# Problème mail compte Exchange



## tristanWX (15 Août 2014)

Bonjour je possède une adresse mail pro et j'ai un message erreur 1029 lorsque je veut la rajouter c'est exchange


----------



## pascalformac (15 Août 2014)

et?
on n'est pas devins

faut detailler un peu, beaucoup

( et la prochaine fois , poster dans la bonne section)
ne pas recréer un sujet un modo déplacera


----------



## tristanWX (15 Août 2014)

Ok c'est un compte échange sur un domaine spécifique et lorsque j'ouvre appli mail voicicr que j'ai 
Le pire c'est qu'il fonctionne sur iPad et sur iPhone mais pas sur mon mac 
Je suis sous OS X Yosemite 


Message erreur 
Mcmailerrordomain erreur 1029


----------



## pascalformac (15 Août 2014)

ah Yosemite

pour l'instant yosemite est en BETA donc des couacs sont  possibles voire inévitables

et les sujets sont ( pour l'instant) tous dans la section dédiée tosemite

et c'est quel domaine?


_---------
Note du modérateur-squatteur (ici Aliboron) :_
*Allez, on y va, voir Yosemite ! *


----------



## tristanWX (15 Août 2014)

@gfi c'est le nom de la boîte ou je travaille


----------



## bompi (15 Août 2014)

Et ça marchait avec Mavericks ?


----------



## tristanWX (15 Août 2014)

Oui avant sa marcher avec Mavericks je vais essay demain sur mon mac pro qui tourne sous Mavericks


----------



## ka69 (5 Janvier 2015)

tristanWX a dit:


> Oui avant sa marcher avec Mavericks je vais essay demain sur mon mac pro qui tourne sous Mavericks



Bonjour,

J'ai exactement le même problème :
C'est à dire que j'ai nue messagerie Lotus professionnel au bureau où je ne suis jamais.
Mes mails fonctionnent très bien sur mon iphone 6, sur mon ipad, et sur mon ipad mini.
MAIS PAS SUR MON Imac tout beau tour neuf, qui lui est sous Yosemite.

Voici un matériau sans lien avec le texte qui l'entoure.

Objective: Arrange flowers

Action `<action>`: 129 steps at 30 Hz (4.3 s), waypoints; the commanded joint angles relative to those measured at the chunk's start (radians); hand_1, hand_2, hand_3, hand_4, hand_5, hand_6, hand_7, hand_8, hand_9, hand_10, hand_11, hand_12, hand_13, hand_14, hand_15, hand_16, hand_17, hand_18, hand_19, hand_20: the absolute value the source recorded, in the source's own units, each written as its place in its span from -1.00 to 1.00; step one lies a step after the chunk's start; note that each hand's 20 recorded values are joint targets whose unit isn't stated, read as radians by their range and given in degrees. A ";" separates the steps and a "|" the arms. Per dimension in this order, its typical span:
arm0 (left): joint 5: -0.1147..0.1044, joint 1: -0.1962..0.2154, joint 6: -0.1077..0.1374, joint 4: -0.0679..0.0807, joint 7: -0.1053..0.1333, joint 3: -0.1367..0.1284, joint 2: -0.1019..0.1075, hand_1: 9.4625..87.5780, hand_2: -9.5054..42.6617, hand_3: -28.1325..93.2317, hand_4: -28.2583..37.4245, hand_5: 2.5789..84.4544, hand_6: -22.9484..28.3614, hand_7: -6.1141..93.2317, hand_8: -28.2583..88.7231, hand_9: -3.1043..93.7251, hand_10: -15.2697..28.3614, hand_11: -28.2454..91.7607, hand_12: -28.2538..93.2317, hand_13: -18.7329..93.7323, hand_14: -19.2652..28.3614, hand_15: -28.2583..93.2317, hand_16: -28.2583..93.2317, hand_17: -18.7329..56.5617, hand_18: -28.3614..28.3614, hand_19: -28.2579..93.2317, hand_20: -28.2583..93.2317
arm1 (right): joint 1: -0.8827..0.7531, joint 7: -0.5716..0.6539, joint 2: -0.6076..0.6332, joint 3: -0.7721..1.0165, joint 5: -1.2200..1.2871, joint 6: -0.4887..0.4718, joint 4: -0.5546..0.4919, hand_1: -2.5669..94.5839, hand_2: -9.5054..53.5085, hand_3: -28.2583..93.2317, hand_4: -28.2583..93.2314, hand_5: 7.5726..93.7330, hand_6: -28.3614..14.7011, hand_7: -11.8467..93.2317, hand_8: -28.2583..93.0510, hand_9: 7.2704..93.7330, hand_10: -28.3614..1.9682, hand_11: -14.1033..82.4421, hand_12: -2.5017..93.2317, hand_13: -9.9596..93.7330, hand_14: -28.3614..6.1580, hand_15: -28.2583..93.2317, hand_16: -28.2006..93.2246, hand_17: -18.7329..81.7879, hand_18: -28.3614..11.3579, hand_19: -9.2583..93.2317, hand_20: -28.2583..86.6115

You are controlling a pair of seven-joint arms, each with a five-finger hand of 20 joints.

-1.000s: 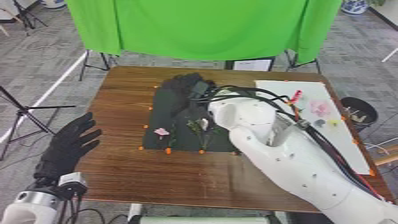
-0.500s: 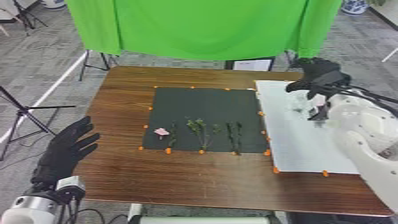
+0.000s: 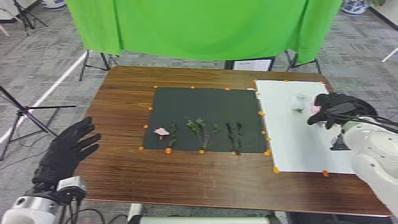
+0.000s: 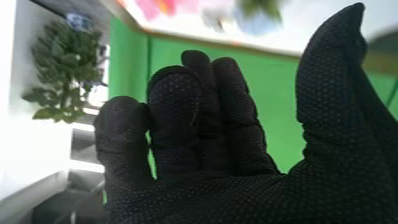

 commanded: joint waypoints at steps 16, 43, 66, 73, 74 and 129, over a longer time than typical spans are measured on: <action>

HELP ME please !! comment faire svp ?
Quelqu'un aurait il une super idée ?
Si besoin je peux vous donner ma config que j'ai sur mes autres appareil iOS


----------



## pascalformac (5 Janvier 2015)

ka69 a dit:


> Bonjour,
> 
> J'ai exactement le même problème :
> C'est à dire que j'ai nue messagerie Lotus professionnel au bureau
> ...


et où ca coince?
t'as quoi comme alerte d'echec?

voir si ca -trouvé  sur un site lotus-  ne resoud pas
(*si* c'est ce même couac)
FIX &#8211; OS X YOSEMITE mail.app The Exchange Server &#8220;null&#8221; is not responding calendaring notes bug email exchange exchange iphone mac microsoft office outlook password server 
http://planetlotus.org/profiles/riv...-the-exchange-server--null--is-not-responding


----------



## ka69 (6 Janvier 2015)

Bonjour,

L'erreur est la suivante ::

(MCMailErrorDomain erreur 1029)

Sur mes autres appareil Apple, la case SSL n'est pas cochée pour que cela fonctionne, j'ai bien essayé de la décocher sur mon Imac mais cela ne fonctionne pas mieux !
Quelqu'un a t'il pu résoudre ce problème ?


----------



## pascalformac (6 Janvier 2015)

ka69 a dit:


> Bonjour,
> 
> L'erreur est la suivante ::
> 
> (MCMailErrorDomain erreur 1029)


ca ce n'est qu'une partie !
donner la ligne complete!!

( tu la retrouves dans ta console  à ta prochaine tentative)


----------